• **WHAT YOU SHOULD DO**:
All lines from the one with "(334, 297): 0.68" to the end of the material, both included, are to be written out exactly and without anything else.

*** INFORMATION SHOWN ***

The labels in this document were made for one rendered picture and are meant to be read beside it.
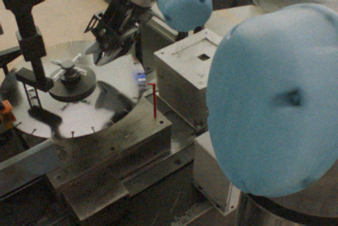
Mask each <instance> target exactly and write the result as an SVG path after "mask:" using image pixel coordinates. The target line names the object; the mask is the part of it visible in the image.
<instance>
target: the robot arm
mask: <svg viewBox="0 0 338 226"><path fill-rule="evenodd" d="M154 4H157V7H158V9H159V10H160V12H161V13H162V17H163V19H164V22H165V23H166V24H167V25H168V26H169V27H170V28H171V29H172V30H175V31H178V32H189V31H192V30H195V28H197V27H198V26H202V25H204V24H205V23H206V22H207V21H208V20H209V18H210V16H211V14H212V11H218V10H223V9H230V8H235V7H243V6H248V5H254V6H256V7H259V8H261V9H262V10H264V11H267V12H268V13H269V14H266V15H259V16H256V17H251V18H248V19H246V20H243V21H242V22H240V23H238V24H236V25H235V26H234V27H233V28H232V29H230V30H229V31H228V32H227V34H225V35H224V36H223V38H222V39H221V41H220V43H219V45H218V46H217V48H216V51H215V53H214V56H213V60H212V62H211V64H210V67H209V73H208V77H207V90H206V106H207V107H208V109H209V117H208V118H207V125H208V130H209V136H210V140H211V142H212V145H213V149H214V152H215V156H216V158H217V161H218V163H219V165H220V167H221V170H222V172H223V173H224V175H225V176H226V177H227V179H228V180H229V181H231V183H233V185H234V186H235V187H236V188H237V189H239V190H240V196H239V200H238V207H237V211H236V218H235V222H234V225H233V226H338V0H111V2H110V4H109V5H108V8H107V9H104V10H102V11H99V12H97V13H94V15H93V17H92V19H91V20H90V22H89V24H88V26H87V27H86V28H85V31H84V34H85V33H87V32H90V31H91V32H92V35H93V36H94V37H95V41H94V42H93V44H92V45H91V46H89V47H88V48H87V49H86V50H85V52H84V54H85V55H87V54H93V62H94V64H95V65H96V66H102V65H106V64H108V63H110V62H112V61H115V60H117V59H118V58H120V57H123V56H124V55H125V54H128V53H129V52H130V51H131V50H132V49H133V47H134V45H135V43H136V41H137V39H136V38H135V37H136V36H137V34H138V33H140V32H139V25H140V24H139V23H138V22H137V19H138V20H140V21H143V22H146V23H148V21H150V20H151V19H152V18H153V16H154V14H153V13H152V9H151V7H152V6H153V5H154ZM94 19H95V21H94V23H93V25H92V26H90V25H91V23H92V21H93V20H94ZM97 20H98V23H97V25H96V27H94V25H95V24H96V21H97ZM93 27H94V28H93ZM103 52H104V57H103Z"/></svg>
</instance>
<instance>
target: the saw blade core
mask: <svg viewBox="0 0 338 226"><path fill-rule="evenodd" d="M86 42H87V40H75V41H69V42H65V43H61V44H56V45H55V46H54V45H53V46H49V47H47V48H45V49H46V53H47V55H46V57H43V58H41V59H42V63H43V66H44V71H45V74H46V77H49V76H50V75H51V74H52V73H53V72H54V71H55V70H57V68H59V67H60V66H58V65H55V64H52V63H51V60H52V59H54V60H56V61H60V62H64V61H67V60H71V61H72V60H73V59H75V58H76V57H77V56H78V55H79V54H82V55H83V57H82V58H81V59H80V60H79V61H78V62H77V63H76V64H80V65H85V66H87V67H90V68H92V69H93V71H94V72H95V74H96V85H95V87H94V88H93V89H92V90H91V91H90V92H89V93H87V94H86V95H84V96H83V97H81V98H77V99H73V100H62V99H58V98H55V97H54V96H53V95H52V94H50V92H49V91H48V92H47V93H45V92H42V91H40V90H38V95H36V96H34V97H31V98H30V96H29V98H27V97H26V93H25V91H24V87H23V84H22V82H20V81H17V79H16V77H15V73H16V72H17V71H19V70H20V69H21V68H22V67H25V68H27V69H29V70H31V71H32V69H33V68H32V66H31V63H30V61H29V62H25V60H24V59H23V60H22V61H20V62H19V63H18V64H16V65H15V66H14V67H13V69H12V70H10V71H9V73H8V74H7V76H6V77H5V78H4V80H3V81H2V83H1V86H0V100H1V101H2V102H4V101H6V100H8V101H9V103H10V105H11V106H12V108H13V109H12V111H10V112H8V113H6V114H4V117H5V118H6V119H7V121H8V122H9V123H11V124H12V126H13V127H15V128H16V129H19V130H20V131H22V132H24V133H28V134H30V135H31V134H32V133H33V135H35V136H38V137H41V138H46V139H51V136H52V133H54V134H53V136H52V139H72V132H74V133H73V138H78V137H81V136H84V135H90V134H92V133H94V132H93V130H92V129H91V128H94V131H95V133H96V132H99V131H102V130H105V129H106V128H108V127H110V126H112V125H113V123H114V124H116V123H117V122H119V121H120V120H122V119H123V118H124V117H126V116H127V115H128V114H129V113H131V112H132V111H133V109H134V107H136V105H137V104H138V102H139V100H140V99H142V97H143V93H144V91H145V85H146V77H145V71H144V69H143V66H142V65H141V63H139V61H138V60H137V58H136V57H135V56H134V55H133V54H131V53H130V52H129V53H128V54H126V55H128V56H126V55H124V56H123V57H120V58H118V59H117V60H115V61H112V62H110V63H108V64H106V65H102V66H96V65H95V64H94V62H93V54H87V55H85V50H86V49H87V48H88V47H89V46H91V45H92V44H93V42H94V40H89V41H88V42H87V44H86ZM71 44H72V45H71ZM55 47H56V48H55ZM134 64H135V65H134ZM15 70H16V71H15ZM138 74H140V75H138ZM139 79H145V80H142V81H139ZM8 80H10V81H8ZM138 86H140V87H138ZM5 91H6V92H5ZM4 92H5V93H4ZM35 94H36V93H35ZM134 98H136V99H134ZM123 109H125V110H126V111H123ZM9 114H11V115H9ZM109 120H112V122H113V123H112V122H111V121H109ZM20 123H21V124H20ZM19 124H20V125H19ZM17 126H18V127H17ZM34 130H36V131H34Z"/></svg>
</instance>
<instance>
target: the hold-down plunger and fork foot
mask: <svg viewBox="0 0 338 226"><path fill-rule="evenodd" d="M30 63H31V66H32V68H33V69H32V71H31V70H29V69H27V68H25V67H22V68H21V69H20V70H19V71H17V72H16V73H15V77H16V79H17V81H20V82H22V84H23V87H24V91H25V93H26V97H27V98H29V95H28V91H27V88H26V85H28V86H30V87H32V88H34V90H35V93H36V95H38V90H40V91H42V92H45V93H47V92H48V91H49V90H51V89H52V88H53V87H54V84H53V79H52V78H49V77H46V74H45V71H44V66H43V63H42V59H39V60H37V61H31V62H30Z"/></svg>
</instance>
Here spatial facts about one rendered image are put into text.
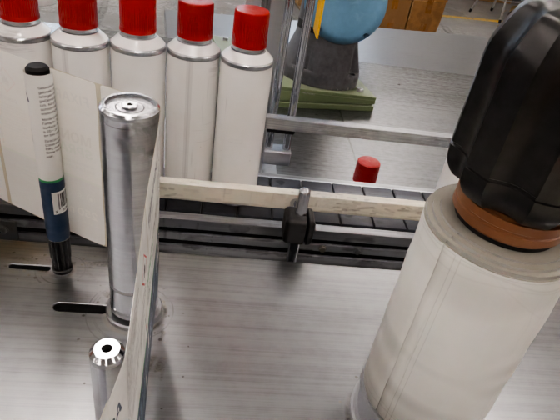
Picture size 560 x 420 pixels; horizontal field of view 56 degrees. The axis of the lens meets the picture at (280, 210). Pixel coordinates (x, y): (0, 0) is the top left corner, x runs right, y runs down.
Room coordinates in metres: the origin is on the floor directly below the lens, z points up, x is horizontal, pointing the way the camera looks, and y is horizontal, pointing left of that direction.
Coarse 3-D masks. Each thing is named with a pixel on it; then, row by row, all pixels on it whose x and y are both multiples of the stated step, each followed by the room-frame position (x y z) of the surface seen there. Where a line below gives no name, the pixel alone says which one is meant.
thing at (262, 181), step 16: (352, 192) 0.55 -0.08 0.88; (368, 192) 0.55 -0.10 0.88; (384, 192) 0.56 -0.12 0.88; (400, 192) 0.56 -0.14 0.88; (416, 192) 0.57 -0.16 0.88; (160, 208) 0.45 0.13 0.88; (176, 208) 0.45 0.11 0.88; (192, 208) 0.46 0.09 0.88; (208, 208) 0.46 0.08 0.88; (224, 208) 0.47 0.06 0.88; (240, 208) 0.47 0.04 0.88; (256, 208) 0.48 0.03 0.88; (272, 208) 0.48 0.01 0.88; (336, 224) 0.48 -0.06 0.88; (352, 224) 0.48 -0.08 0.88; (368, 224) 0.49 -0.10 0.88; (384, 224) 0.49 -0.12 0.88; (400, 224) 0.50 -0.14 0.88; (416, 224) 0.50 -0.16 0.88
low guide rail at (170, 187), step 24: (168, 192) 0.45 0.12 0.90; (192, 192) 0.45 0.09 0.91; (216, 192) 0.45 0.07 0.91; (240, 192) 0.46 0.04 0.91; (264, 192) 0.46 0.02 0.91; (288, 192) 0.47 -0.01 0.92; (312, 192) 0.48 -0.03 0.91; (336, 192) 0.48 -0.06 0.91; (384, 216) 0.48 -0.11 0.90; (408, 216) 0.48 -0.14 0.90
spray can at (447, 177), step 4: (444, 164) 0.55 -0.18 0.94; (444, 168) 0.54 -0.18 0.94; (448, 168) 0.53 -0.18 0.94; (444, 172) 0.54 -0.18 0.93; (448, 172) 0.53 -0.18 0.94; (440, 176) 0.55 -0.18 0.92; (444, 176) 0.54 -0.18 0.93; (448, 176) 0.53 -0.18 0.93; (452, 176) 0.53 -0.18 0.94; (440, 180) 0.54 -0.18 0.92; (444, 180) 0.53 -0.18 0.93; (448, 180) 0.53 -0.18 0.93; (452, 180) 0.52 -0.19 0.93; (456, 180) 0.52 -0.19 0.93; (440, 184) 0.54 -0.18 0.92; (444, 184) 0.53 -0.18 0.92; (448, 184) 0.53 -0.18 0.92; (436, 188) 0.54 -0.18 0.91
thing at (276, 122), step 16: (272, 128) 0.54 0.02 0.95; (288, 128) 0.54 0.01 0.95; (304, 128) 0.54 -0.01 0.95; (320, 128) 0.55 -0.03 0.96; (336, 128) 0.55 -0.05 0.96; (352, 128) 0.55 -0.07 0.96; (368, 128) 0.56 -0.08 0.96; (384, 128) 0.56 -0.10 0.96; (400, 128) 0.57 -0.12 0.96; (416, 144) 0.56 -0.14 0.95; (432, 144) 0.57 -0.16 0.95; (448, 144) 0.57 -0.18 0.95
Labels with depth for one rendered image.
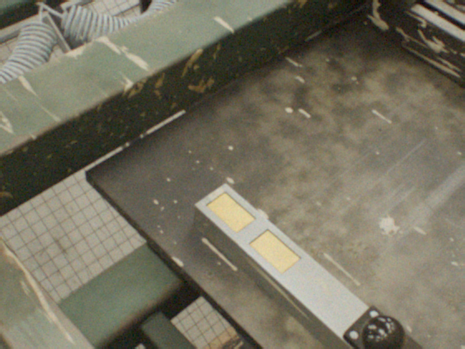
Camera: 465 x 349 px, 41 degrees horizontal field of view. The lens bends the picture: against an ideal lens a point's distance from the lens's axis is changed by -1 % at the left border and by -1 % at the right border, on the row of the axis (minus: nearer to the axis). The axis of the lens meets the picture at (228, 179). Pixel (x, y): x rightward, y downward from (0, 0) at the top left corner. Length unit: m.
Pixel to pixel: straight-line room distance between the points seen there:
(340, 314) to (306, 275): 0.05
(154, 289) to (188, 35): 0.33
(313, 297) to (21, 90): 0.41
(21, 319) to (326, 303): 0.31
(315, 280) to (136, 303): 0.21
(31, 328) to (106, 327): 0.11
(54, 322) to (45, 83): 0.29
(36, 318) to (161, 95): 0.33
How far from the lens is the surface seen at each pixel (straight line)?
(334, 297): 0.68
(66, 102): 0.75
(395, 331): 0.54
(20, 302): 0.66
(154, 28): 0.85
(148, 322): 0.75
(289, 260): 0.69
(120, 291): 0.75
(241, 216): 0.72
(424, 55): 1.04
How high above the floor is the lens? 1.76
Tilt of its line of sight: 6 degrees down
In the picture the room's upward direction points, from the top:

*** End of INFORMATION SHOWN ***

• **EXPECTED OUTPUT**:
(334, 297): 0.68
(66, 102): 0.75
(395, 331): 0.54
(20, 302): 0.66
(154, 28): 0.85
(148, 322): 0.75
(289, 260): 0.69
(120, 291): 0.75
(241, 216): 0.72
(424, 55): 1.04
How high above the floor is the lens? 1.76
Tilt of its line of sight: 6 degrees down
In the picture the room's upward direction points, from the top:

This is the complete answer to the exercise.